Work task => A single number is expected: the count of lines in the records below that contain "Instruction".

*** Opening Information ***

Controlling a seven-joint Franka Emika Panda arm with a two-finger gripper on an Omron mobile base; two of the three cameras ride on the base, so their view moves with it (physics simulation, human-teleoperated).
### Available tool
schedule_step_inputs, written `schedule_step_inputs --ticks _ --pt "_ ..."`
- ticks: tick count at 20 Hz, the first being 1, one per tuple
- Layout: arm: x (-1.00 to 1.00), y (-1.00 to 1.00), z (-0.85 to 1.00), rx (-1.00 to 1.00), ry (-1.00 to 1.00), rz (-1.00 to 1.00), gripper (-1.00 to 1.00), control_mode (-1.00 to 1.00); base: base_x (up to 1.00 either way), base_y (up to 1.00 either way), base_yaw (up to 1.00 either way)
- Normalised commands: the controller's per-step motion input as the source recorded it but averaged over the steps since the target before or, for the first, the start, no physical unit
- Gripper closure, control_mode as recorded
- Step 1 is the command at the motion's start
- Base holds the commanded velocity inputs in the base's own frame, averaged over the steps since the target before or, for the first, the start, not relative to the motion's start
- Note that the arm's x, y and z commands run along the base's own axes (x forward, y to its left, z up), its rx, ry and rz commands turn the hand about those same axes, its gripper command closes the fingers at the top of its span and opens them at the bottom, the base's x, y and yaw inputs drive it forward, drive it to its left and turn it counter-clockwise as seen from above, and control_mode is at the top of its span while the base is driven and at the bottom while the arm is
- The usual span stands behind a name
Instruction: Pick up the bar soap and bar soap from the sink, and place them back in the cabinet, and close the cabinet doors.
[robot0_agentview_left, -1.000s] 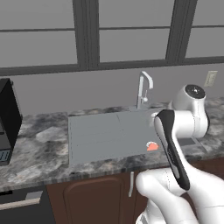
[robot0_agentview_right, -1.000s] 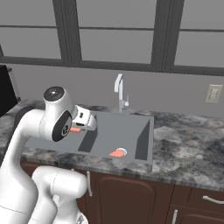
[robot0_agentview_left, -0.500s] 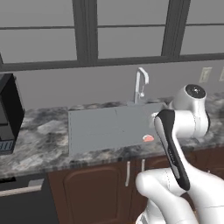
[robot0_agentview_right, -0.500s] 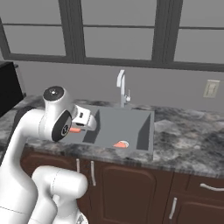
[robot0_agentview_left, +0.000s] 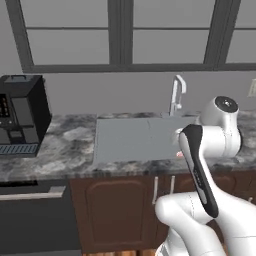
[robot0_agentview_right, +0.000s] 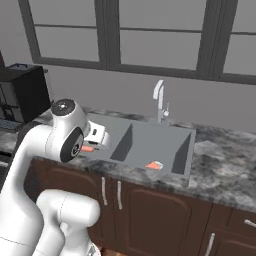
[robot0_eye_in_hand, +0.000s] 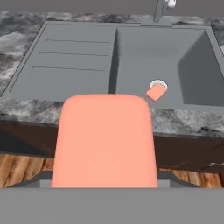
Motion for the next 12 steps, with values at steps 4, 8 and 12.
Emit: schedule_step_inputs --ticks 4,8,12 --pt "0.00 0.00 0.00 0.00 0.00 0.00 1.00 1.00 -0.05 0.00 0.43" --pt "0.00 0.00 0.00 0.00 0.00 0.00 1.00 1.00 0.00 0.00 0.45" --pt "0.00 0.00 0.00 0.00 0.00 0.00 1.00 1.00 -0.01 0.00 0.44"
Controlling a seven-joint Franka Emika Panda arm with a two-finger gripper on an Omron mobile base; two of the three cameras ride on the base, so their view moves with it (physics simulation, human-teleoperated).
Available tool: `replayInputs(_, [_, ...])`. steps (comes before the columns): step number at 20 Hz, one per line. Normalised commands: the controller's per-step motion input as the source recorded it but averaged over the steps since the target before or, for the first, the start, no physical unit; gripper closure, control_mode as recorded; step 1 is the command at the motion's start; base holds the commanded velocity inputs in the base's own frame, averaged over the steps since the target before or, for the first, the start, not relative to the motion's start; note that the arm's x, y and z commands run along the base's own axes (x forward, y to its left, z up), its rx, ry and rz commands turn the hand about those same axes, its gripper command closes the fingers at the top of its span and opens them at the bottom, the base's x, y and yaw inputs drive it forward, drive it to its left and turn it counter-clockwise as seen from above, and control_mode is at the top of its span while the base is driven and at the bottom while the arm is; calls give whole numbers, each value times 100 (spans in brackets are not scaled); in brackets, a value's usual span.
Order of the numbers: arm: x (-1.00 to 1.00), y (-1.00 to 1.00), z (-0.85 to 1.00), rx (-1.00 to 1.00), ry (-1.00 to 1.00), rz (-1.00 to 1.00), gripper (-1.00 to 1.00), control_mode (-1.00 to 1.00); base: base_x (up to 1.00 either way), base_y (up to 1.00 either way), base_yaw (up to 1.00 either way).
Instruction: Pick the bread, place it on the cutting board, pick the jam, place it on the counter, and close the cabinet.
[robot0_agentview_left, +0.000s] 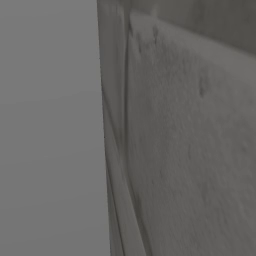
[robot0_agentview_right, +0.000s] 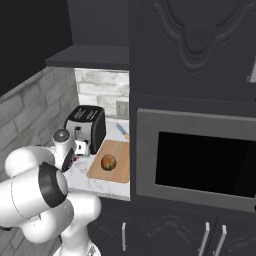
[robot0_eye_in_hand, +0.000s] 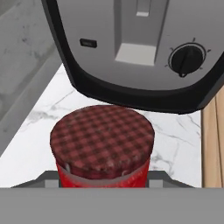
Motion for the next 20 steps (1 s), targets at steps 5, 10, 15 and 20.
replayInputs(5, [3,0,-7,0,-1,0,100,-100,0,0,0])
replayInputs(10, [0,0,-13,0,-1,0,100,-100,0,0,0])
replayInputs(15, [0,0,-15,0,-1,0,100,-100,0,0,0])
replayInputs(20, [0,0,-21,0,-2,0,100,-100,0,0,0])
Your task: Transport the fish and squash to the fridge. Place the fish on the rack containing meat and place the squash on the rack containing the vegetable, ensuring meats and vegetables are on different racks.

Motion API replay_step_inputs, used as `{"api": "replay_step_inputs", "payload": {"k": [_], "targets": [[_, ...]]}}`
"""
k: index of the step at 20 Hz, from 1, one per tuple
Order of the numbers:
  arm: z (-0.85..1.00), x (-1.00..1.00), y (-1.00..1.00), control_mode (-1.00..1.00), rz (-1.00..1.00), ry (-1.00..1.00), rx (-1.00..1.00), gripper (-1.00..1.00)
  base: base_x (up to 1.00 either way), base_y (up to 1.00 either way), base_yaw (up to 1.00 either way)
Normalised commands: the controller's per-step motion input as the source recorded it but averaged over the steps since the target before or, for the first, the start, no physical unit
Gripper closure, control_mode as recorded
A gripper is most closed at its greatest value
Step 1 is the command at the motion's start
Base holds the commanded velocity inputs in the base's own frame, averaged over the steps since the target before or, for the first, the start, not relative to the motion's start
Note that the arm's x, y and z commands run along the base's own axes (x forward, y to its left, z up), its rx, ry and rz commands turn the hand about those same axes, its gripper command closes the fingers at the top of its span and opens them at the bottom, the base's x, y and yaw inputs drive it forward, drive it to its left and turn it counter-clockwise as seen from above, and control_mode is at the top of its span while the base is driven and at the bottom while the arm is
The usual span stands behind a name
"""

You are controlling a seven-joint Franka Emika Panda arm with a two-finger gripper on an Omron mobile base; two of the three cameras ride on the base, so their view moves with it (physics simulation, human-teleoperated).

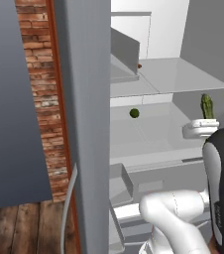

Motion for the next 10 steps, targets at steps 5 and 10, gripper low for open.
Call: {"api": "replay_step_inputs", "payload": {"k": [5,10], "targets": [[-0.63,0.97,0.01,-1.0,0.0,0.01,-0.01,1.0,0.0,0.0,0.0],[-0.55,0.89,0.0,-1.0,0.0,0.0,0.0,1.0,0.0,0.0,0.0]]}}
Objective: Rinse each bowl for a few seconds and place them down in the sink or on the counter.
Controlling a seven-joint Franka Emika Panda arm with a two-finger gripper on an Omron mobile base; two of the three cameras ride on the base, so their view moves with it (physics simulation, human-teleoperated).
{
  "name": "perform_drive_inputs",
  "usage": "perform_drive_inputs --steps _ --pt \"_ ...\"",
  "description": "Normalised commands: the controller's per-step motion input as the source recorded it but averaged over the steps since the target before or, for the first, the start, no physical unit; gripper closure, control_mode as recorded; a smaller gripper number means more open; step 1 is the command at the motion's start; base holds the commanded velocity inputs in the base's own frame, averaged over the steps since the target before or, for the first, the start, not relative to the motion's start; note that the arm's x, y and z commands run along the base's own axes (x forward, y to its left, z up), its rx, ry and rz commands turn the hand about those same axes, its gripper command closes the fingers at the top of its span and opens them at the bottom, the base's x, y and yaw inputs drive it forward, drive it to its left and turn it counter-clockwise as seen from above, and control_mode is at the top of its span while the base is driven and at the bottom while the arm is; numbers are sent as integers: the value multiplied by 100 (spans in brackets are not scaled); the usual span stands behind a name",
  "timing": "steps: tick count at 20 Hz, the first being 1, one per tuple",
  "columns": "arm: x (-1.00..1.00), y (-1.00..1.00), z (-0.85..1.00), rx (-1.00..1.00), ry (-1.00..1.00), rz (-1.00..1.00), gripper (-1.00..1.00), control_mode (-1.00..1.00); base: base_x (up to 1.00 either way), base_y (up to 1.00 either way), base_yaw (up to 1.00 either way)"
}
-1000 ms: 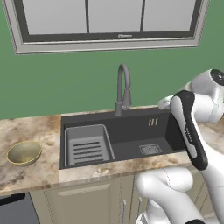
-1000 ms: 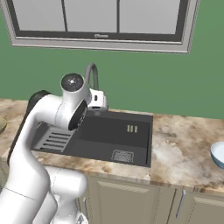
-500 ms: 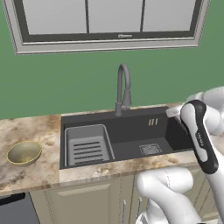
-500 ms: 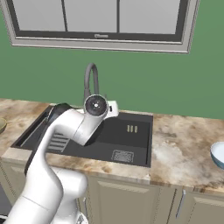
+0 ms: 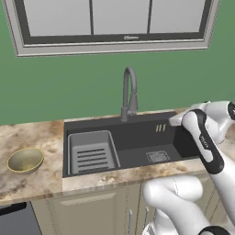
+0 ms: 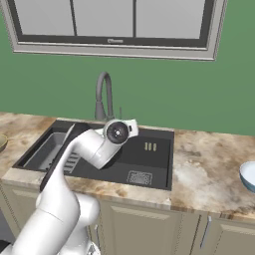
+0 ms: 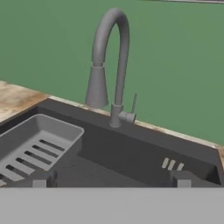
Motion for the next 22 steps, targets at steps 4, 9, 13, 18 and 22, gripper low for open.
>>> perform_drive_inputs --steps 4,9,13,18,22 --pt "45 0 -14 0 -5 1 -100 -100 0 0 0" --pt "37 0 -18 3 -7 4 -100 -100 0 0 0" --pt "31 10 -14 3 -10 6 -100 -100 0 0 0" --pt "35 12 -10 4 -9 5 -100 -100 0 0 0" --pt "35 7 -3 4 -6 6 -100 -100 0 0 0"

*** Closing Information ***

Written answer => 2